O nosso João Galamba defende, por isso, e de forma pungente, a tese da estratégia «integrada», «global» e «a longo prazo» (é esta a profundidade temporal que ele, aliás, impõe) em sede de investimento público. Com base numa profissão de fé que cauciona a putativa e inexpugnável santidade e utilidade do papel do Estado na economia, o opinion maker economista (ou o contrário, não sei) quer em Portugal o TGV (várias linhas se possível), o aeroporto, a terceira ponte sobre o Tejo, a terceira auto-estrada Lisboa-Porto, viadutos, obras e empreitadas estatais que puxem o atrelado dos privados - um bando, supõe-se, de atadinhos amorfos.
No meio deste comovente entusiasmo, o João Galamba recusou falar de projectos ou de opções concretas: as suas circunvalações cerebrais posicionam-no num plano dialéctico superior que esmaga a mania pateta e escusada das continhas (que lhe faz lembrar o Sr. Anacleto, da mercearia de infância, sempre de lápis na orelha a fazer contas à vidinha) e, horror dos horrores, a chata da análise custo-benefício, exercício próprio de avarentos e de gente pouco progressista (Manuela Ferreira Leite e afins). A conclusão é óbvia para o nosso João Galamba: tudo o que vier do Estado e no âmbito de uma estratégia «integrada», «global» e «a longo prazo» (repetir isto até à exaustão) é uma bênção, uma panaceia, um seguro de vida colectivo. Mais: é a única saída para a crise. O filão é inesgotável e há-de sempre haver quem pague.

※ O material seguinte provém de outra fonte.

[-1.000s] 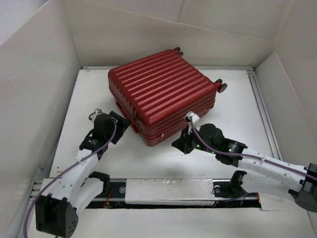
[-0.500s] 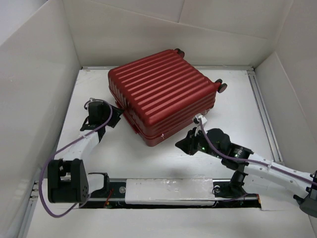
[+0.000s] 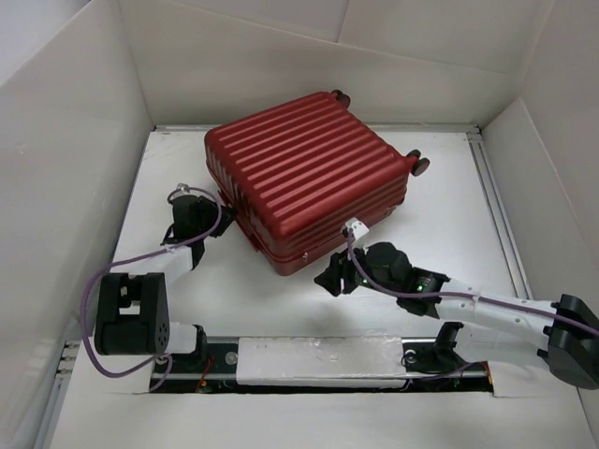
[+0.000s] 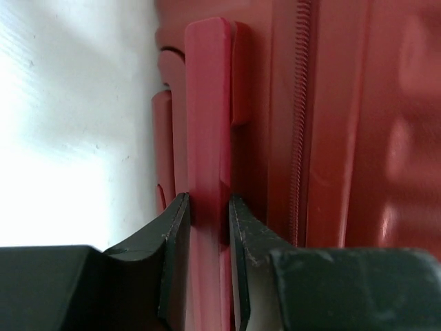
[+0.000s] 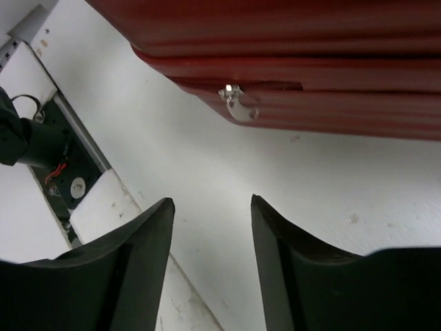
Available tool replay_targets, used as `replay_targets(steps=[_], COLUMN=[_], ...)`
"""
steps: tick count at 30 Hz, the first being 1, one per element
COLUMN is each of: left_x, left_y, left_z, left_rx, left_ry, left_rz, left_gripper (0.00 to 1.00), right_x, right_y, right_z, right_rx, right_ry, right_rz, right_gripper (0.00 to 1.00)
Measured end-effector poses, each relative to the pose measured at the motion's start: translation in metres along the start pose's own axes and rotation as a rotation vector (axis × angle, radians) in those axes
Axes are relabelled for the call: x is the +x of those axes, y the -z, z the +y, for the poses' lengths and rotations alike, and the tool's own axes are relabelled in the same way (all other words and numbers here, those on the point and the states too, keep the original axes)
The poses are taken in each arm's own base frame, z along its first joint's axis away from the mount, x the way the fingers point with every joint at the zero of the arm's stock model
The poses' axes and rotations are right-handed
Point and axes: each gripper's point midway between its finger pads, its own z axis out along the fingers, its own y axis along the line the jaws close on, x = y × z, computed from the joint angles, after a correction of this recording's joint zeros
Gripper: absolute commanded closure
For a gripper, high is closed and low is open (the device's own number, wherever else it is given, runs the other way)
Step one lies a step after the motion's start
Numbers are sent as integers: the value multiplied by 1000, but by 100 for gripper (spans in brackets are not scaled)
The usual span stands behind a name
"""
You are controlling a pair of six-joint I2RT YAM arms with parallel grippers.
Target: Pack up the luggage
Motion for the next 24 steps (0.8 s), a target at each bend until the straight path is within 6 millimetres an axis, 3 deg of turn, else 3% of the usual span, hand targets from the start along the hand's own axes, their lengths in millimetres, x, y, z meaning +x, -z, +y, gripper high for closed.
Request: replay_targets(steps=[4, 13, 18, 24], left_x=[6, 39, 57, 68], left_y=[6, 42, 57, 67], left_z=[3, 16, 16, 16], left_rx=[57, 192, 235, 261], left_ry=[-11, -17, -54, -77], left_rz=[-64, -95, -83, -48], left_gripper=[100, 100, 100, 100], right_x=[1, 40, 38, 17], right_y=[-7, -6, -4, 7], right_z=[-1, -46, -39, -21], right_rx=[-16, 92, 70, 37], right_ry=[33, 52, 80, 89], right_rz=[-53, -109, -141, -229], right_gripper=[42, 41, 39, 38])
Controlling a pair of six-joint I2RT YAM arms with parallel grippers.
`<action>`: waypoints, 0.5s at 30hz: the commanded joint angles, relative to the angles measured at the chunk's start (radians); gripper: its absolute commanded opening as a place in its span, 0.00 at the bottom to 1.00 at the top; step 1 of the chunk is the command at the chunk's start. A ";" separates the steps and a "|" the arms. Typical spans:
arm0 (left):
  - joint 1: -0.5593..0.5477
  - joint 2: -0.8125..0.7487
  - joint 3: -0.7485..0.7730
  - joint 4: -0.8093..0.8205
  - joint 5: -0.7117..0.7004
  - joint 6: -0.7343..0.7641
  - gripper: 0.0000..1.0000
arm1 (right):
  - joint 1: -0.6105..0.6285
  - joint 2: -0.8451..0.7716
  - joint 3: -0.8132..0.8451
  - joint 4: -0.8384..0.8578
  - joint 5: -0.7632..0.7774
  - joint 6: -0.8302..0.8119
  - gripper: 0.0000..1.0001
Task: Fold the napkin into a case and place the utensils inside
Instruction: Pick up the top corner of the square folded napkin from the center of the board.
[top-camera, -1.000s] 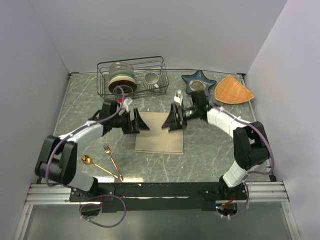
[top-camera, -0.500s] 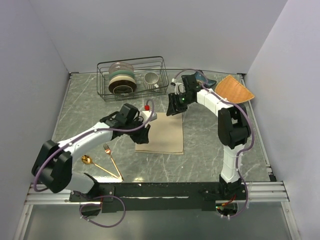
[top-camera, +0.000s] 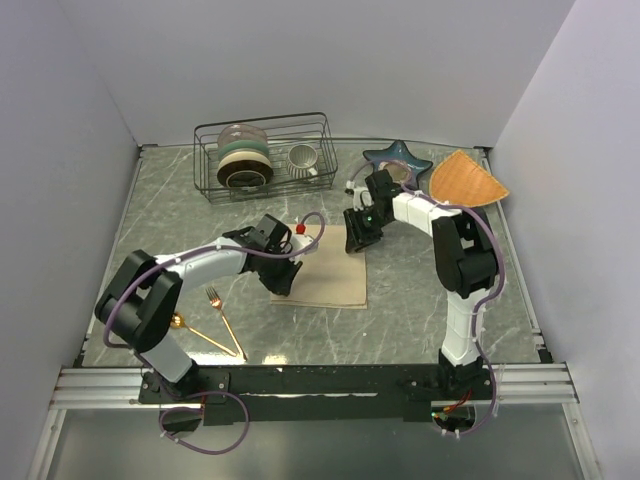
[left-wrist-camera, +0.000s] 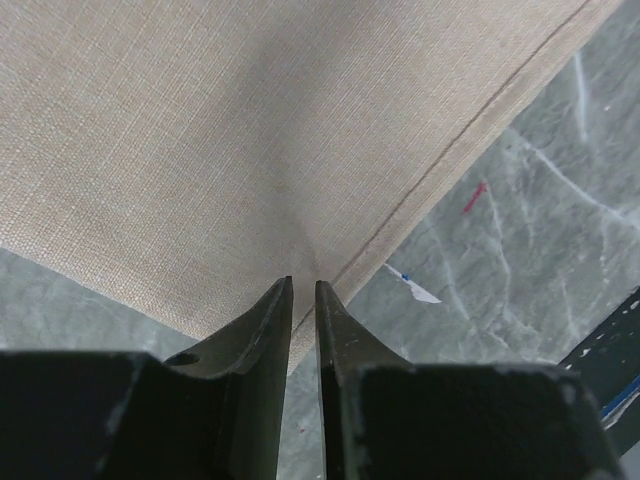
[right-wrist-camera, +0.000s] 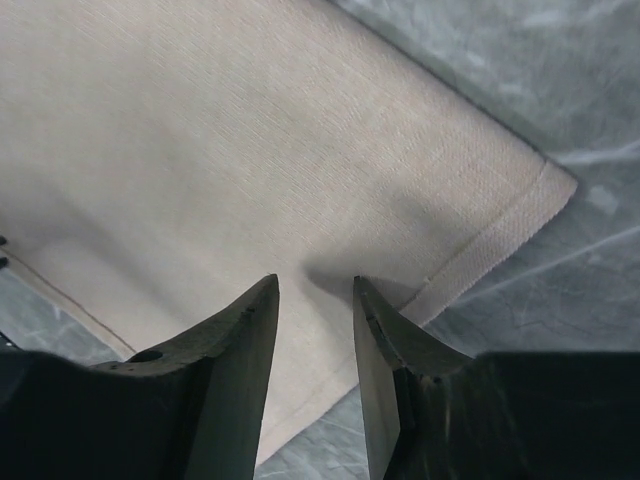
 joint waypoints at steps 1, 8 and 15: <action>0.001 0.031 0.045 -0.030 -0.015 0.052 0.22 | 0.003 -0.031 -0.042 0.006 0.036 -0.042 0.43; 0.055 0.059 0.057 -0.046 -0.006 0.085 0.24 | 0.003 -0.087 -0.167 0.011 0.008 -0.059 0.43; 0.155 0.092 0.103 -0.075 0.004 0.188 0.29 | 0.024 -0.225 -0.321 -0.017 -0.099 -0.025 0.45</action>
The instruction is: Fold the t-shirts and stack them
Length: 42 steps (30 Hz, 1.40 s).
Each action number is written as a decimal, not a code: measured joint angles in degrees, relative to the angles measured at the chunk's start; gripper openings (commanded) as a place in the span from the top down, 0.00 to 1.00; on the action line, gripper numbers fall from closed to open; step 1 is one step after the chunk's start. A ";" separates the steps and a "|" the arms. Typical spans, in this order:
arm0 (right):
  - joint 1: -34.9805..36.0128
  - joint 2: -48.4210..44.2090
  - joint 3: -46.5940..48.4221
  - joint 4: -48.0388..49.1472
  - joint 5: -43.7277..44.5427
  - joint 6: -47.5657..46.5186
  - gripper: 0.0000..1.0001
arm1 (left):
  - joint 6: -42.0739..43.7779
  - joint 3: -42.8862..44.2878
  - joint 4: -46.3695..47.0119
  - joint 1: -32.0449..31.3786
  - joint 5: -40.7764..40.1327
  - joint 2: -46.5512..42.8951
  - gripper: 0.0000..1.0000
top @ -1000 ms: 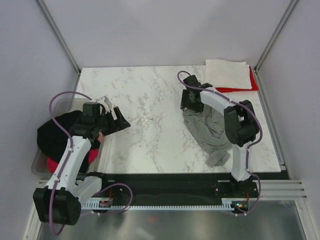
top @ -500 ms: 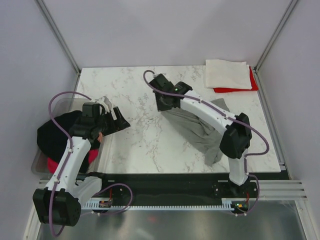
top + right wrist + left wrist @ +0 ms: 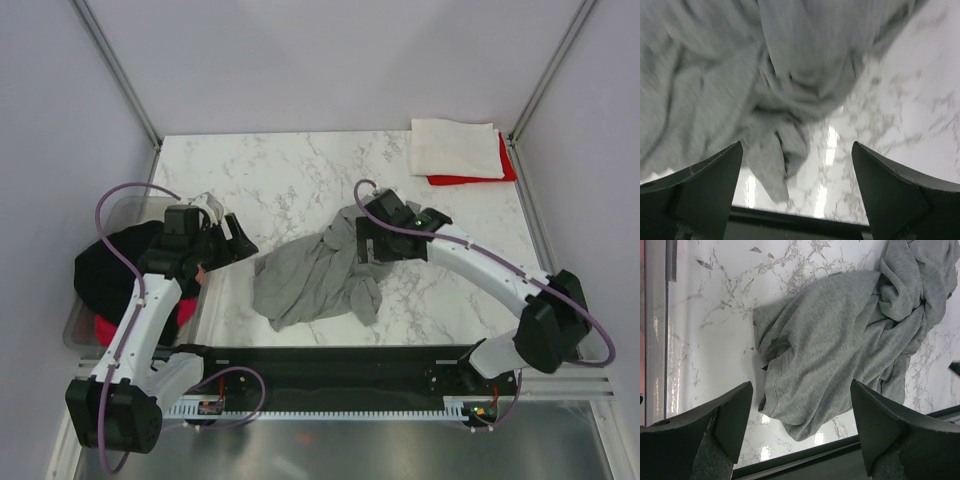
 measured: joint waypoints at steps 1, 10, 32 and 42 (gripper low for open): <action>0.37 -2.49 -4.59 0.02 -0.33 1.16 0.05 | 0.00 0.00 -0.07 0.00 -0.07 0.07 0.15; 10.67 -21.20 -28.76 8.37 -4.37 13.97 0.13 | -3.72 -1.29 -1.40 -14.29 -8.66 -4.13 0.13; 18.29 -5.68 -32.65 24.70 -6.69 19.52 1.00 | -16.92 -7.54 -7.15 -25.09 -9.25 -14.71 0.16; 29.86 -6.49 2.62 25.20 -11.04 22.80 0.02 | -16.33 12.85 -21.38 -25.14 -16.61 -18.27 0.11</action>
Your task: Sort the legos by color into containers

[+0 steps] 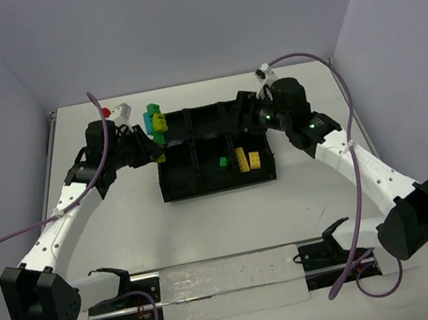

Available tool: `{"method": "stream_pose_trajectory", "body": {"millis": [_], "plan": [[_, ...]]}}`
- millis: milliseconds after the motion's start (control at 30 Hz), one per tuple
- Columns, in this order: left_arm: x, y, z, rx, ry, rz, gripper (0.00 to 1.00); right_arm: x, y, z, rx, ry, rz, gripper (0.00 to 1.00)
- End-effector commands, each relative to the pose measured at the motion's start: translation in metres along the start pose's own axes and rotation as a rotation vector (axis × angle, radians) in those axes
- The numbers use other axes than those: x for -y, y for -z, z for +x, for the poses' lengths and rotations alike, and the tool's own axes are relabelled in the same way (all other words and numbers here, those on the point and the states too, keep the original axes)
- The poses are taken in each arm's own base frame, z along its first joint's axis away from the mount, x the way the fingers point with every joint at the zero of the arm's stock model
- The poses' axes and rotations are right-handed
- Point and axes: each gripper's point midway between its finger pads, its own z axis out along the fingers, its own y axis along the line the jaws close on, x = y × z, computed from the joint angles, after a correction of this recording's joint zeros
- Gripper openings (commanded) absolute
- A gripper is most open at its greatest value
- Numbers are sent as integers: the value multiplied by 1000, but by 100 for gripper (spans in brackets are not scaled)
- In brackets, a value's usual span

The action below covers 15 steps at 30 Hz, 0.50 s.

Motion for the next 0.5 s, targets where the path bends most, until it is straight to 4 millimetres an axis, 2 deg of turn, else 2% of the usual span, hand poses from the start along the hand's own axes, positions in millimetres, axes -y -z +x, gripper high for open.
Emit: {"method": "stream_pose_trajectory", "body": {"millis": [0, 200, 467], "plan": [[62, 3, -5, 28, -112, 229, 0, -61, -13, -19, 33, 3, -130, 81], [84, -1, 8, -5, -128, 288, 0, -79, -36, -19, 20, -27, -149, 83], [96, -3, 13, -23, -151, 311, 0, -81, -59, -15, 0, -29, -106, 84]]}}
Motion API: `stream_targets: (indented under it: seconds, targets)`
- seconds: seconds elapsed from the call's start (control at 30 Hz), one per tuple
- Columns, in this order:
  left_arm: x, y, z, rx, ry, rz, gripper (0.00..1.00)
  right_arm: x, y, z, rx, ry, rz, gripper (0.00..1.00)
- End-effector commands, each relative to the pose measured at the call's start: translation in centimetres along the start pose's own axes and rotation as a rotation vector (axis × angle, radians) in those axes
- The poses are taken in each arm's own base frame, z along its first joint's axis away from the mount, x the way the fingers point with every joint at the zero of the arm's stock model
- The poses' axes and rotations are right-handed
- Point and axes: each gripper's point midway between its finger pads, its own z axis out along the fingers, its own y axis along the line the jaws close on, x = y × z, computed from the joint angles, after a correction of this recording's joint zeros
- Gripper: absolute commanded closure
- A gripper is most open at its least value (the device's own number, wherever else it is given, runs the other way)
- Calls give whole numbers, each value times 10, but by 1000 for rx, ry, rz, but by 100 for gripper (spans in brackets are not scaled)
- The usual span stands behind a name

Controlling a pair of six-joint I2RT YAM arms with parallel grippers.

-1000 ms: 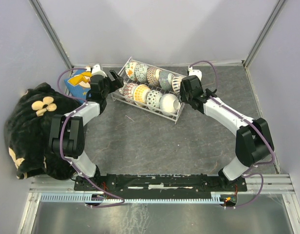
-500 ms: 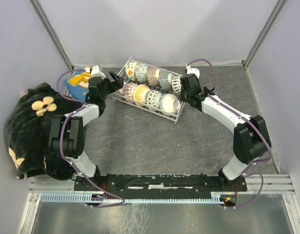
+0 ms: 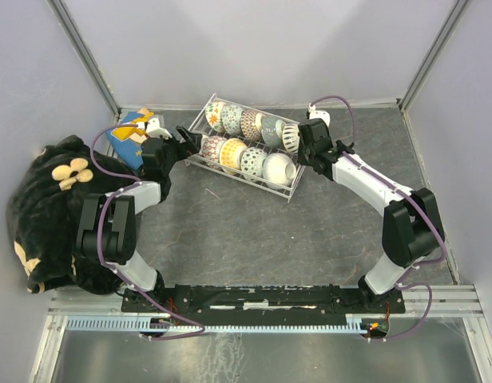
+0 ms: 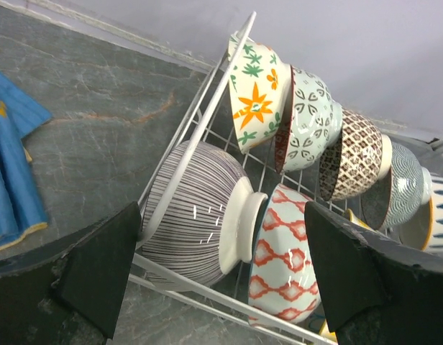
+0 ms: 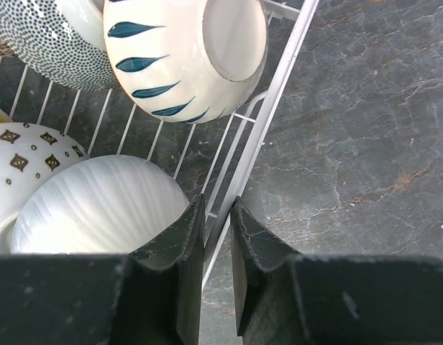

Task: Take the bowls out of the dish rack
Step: Adjust the dish rack at the center of the board.

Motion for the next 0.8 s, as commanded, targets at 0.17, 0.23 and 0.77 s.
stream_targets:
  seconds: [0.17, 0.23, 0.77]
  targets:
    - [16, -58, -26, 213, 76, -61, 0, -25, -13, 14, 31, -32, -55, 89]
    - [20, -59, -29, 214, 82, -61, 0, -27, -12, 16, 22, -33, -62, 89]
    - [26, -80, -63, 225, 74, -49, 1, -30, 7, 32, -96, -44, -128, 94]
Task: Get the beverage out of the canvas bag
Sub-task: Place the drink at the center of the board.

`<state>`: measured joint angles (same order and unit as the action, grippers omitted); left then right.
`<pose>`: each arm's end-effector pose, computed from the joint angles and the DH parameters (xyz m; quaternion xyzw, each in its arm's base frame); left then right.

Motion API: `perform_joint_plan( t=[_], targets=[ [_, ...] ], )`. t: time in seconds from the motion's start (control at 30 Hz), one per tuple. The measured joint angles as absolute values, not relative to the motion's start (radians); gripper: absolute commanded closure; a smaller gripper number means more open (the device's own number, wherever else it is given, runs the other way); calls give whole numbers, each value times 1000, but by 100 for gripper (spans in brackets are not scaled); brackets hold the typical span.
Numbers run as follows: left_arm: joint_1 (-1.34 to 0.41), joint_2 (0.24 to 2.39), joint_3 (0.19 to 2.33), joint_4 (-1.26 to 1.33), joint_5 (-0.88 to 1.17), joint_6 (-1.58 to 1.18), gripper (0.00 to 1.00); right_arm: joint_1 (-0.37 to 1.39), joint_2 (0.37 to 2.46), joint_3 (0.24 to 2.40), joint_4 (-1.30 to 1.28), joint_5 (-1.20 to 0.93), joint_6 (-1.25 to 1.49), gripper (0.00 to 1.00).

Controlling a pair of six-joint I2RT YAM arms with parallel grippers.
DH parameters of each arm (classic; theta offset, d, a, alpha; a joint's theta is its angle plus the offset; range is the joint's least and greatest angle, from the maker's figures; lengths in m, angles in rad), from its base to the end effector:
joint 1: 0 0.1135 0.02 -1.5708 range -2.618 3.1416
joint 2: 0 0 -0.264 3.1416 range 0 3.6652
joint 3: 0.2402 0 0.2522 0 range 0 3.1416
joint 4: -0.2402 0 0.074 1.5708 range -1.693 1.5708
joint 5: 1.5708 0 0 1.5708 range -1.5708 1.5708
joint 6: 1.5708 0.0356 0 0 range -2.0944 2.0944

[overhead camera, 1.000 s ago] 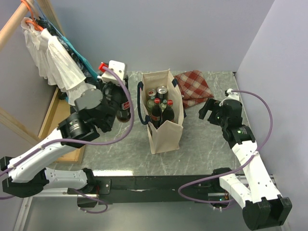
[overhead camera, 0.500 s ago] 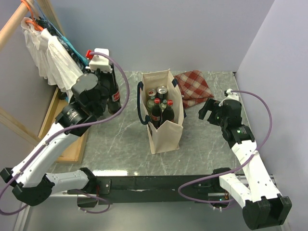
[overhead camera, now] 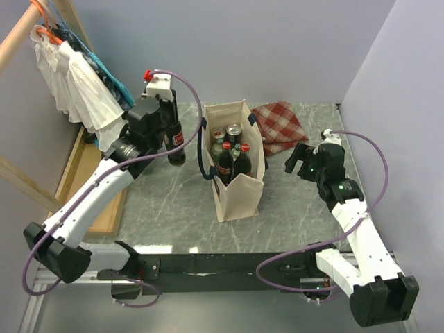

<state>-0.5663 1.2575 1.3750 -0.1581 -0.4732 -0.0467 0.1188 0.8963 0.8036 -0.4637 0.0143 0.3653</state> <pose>0.2454 -0.1368 0.4487 0.0232 0.7194 -0.0420 0.6929 0.1963 0.0229 0.2989 0.1109 0.8670 0.1104 0.4731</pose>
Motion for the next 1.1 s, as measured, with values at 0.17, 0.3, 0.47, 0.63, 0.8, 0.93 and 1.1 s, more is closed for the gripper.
perform_joint_plan(
  t=[0.17, 0.3, 0.47, 0.63, 0.8, 0.93, 1.1],
  targets=[
    [-496, 1328, 1364, -122, -414, -75, 99, 119, 910, 796, -461, 15, 364, 0],
    [-425, 1382, 1364, -107, -355, -103, 99, 119, 919, 796, -457, 15, 356, 0],
    [-337, 1459, 1364, -80, -279, -126, 99, 119, 924, 797, -457, 17, 344, 0],
    [-269, 1536, 1364, -71, -209, -160, 99, 119, 926, 798, -457, 20, 335, 0],
    [-258, 1580, 1387, -41, -187, -159, 99, 119, 955, 799, -456, 26, 327, 0],
    [-258, 1606, 1402, -12, -173, -160, 99, 119, 968, 799, -457, 27, 323, 0],
    [-258, 1638, 1429, 2, -163, -154, 99, 119, 971, 799, -456, 33, 323, 0]
  ],
)
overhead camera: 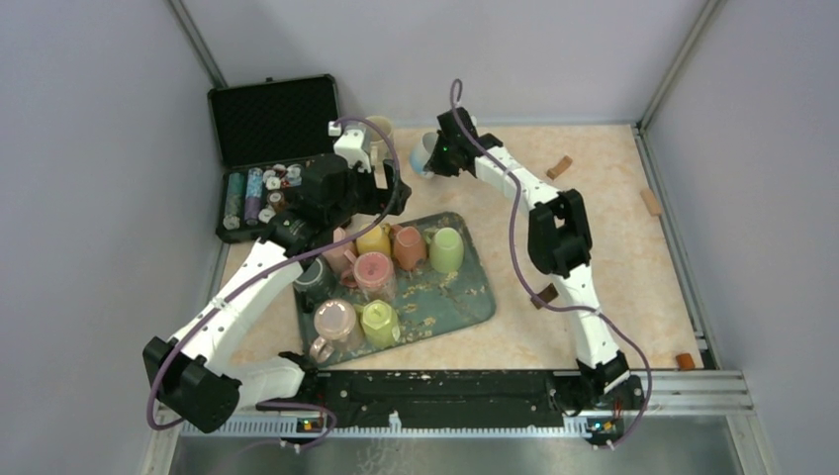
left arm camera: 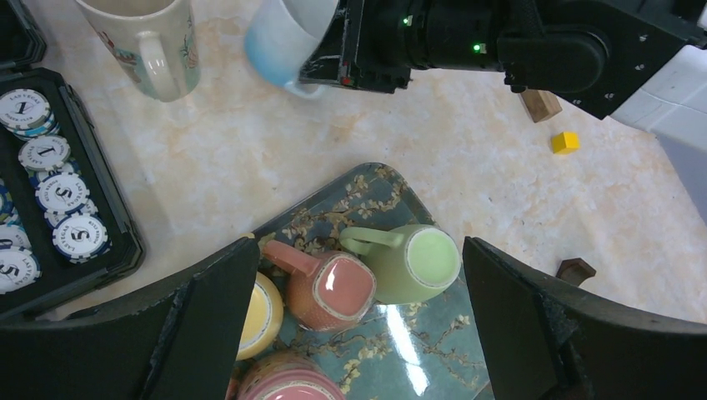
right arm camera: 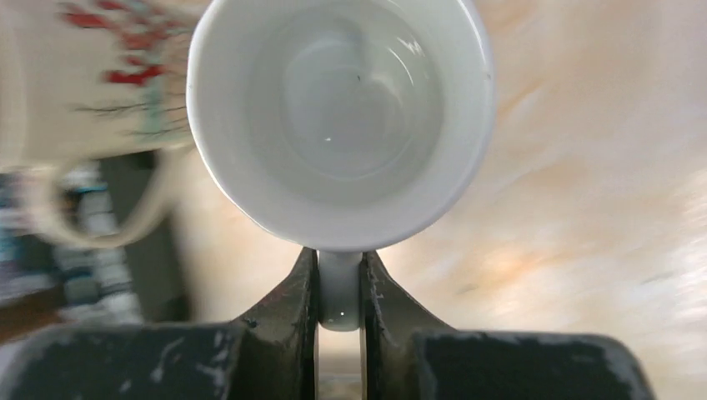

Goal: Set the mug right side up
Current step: Place the cup at the corner of the board.

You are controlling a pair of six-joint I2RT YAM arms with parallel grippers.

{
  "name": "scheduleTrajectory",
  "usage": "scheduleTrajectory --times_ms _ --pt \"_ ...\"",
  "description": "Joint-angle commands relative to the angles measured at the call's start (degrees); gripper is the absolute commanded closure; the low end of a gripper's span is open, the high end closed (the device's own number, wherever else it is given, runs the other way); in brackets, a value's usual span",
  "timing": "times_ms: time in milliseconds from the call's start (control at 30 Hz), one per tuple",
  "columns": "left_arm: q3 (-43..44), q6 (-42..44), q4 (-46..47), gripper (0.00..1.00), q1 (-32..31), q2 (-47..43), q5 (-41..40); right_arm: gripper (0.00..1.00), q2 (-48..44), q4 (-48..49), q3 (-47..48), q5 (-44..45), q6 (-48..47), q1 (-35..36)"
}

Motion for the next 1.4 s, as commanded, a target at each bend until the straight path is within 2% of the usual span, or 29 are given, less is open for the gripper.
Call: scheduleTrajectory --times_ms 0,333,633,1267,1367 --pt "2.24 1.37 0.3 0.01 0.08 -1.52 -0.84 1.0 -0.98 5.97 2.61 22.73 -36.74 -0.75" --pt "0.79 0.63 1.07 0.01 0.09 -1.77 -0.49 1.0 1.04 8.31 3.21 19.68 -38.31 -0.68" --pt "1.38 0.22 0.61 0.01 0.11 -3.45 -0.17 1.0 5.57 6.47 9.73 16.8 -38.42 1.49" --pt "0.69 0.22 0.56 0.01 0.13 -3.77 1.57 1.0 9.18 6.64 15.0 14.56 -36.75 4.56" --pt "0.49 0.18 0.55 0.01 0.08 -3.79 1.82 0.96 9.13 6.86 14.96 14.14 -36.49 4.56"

En passant, o João Galamba teve ainda tempo para denunciar aquilo que toda a gente sabe e eu, um vegetal, não sabia: os privados – tipo «as empresas» - não investem porque estão com medo e/ou na expectativa. Os malandros!
Dando de barato o facto de certos investimentos só serem possíveis via iniciativa do Estado – como dono de obra – a conversa do João Galamba é de uma vacuidade atroz e de uma arrogância típica de quem domina conceitos vagos, impregnados, por sua vez, por ignorância a mais diversa. O que não é de estranhar: o João Galamba parece ser o típico menino que raramente saiu da academia quando deveria ter saído (há alturas mais certas para levar com o bafo quente e petrificado da realidade terrena) ou que ocupa, agora, um qualquer cargo no Estado onde, de quando em vez, lhe caem no colo as estatísticas do INE ou os boletins do BdP, tão úteis para a sua personalidade de economista perceber o país. O país? Bem, o país é uma coisa demasiado complexa e distante: empresas, empresários, trabalhadores, clientes, fornecedores, o fisco, a segurança social, as direcções regionais? Entidades abstractas que o João Galamba acredita existirem mas que, na realidade, ele desconfia que talvez não existam, pelo menos para além dos clichézinhos e das ideias feitas com que espargiram as suas meninges, e às quais ele se agarra que nem uma lapa.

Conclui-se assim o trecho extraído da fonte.